地区公民館にいきますと、おにぎりの準備がしてありました。本河内には職場の同僚がおりましたので、公民館を使わせていただけたのです。その日は公民館に泊まりました。

翌11日の夜、浦上-長崎間が復旧し、諫早-長崎間がすべて開通になったので、本川内駅から長崎駅へ戻りました。長崎駅はすでに焼失して、ありませんでした。長崎市役所近くの豊後町というところに、国鉄が青年寮として借り受けた旅館に行きまして、3日ぶりに風呂に入ることができました。

翌8月12日、五島出身の先輩が、「橋本君、私の兄の船が今日の午後から福江に行くから、五島に帰って両親を安心させなさい」と言ってくださったので、五島の実家に帰りました。父によれば、8月9日、長崎の空が真っ赤になったので、「これでもう利一は生きてはおらんだろう」と母と話しあっていたところ、私が突然帰ってきましたので、両親は嬉し泣きして出迎えてくれました。故郷の黄島で毎日新鮮な魚と野菜を食べて、体力が回復しましたので、1ヶ月後に長崎に帰りました。駅に行きますと、構内詰所も新しくできておりました。そして、8月15日の終戦以後、進駐軍の輸送で、多忙な日々を送っていた仲間たちもいました。

ある日のこと、進駐軍の列車に病院車があり、軍医が乗っておられました。その軍医の方に4リットルほどの肉の缶詰と大きな角パンをいただいて、職場のみなさんと分けて食べました。食糧事情が悪かったにもかかわらず、栄養失調になることはありませんでした。後にわかったのですが、その方が進駐軍の有名な軍医さんであることを著書で読みました。

その後、「被爆された方々が結婚をして生まれた子どもは奇形児になる」という風評が出ました。しかし、先輩方が結婚されて生まれた子どもは、五体満足であったので、それはあくまで風評であることが証明されたのです。また、「長崎市では、70年間は草木も生えない」という風評もございました。しかし、翌年の春には、山々に草木が生え、緑がきれいでした。

私は、今でも心配になることが1つあります。

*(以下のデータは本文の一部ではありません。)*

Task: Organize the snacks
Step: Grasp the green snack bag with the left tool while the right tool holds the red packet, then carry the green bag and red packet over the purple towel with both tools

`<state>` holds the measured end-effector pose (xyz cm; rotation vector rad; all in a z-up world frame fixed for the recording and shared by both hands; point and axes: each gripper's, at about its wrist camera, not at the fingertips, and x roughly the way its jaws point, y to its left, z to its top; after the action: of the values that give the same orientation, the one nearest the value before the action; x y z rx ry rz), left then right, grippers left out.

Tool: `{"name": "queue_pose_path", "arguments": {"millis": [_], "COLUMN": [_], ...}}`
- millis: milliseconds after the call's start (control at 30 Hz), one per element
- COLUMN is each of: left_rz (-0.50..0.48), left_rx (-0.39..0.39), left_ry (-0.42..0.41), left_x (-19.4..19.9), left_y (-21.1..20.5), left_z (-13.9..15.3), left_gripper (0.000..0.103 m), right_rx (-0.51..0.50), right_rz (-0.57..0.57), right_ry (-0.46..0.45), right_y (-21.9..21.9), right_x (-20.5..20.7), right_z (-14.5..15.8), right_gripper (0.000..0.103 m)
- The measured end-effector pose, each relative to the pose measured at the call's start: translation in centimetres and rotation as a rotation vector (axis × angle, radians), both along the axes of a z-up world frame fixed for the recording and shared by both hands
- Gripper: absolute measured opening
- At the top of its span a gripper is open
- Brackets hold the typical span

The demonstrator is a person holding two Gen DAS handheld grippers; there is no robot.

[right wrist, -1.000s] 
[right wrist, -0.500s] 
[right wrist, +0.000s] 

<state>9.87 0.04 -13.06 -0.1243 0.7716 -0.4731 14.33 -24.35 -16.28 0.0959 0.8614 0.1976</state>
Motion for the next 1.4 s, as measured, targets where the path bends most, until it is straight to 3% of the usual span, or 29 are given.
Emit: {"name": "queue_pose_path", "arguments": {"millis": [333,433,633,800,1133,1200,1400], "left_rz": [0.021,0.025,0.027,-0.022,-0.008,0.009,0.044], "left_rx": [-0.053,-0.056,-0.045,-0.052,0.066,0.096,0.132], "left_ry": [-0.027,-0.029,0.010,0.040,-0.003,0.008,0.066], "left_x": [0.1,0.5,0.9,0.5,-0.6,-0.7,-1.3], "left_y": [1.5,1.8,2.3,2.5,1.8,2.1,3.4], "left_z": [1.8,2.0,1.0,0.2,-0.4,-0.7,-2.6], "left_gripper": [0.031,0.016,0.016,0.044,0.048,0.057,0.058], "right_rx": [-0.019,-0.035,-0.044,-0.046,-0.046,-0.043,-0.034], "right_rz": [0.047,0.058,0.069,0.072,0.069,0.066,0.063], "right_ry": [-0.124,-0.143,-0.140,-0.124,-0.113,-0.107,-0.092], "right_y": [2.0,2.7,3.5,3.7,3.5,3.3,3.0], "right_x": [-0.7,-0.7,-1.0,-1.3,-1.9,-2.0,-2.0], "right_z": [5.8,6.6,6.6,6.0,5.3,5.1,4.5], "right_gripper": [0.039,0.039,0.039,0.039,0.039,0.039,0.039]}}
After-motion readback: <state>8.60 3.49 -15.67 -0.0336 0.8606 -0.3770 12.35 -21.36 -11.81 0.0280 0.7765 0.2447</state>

それは、落下中心地の松山町から長崎駅まで2~3キロメートルの距離で被爆し、さらに当日の夜、落下中心地を歩いていきましたので、私の体内に、もしかして放射能なるものが入っているのではなかろうかということです。

去る4月に、アメリカのオバマ大統領が、チェコの首都プラハで、核兵器を世界からなくそうと演説をおこないました。しかし、それはわれわれが生きているあいだには実現しないだろう、とのことです。長い、長い道のりになろうと思いますが、世界平和への第一歩となりうるのではないかと考えております。

話は前後しますが、ある日、私が県立図書館で、ある1冊の本を読んでいると、このような一説がございました。『この世の中で、何が一番こわいか。それはライオンでもなければトラでもない。それは人間である。』というものです。私はなるほどと思いました。人間が原爆をつくらなければ、あの日、長崎市で7万4千人の尊い命が失われることはなかったのです。

終わりにあたり、私は、今後とも核兵器廃絶運動に、まい進していく所存です。今日は、子どもさんもお見えになっていますが、あなた方が大きくなって大人になったとき、戦争のない日本を、いつまでも築いてくださいますようお願いしつつ、私のつたない証言を終わらせていただきます。今日は本当にありがとうございました。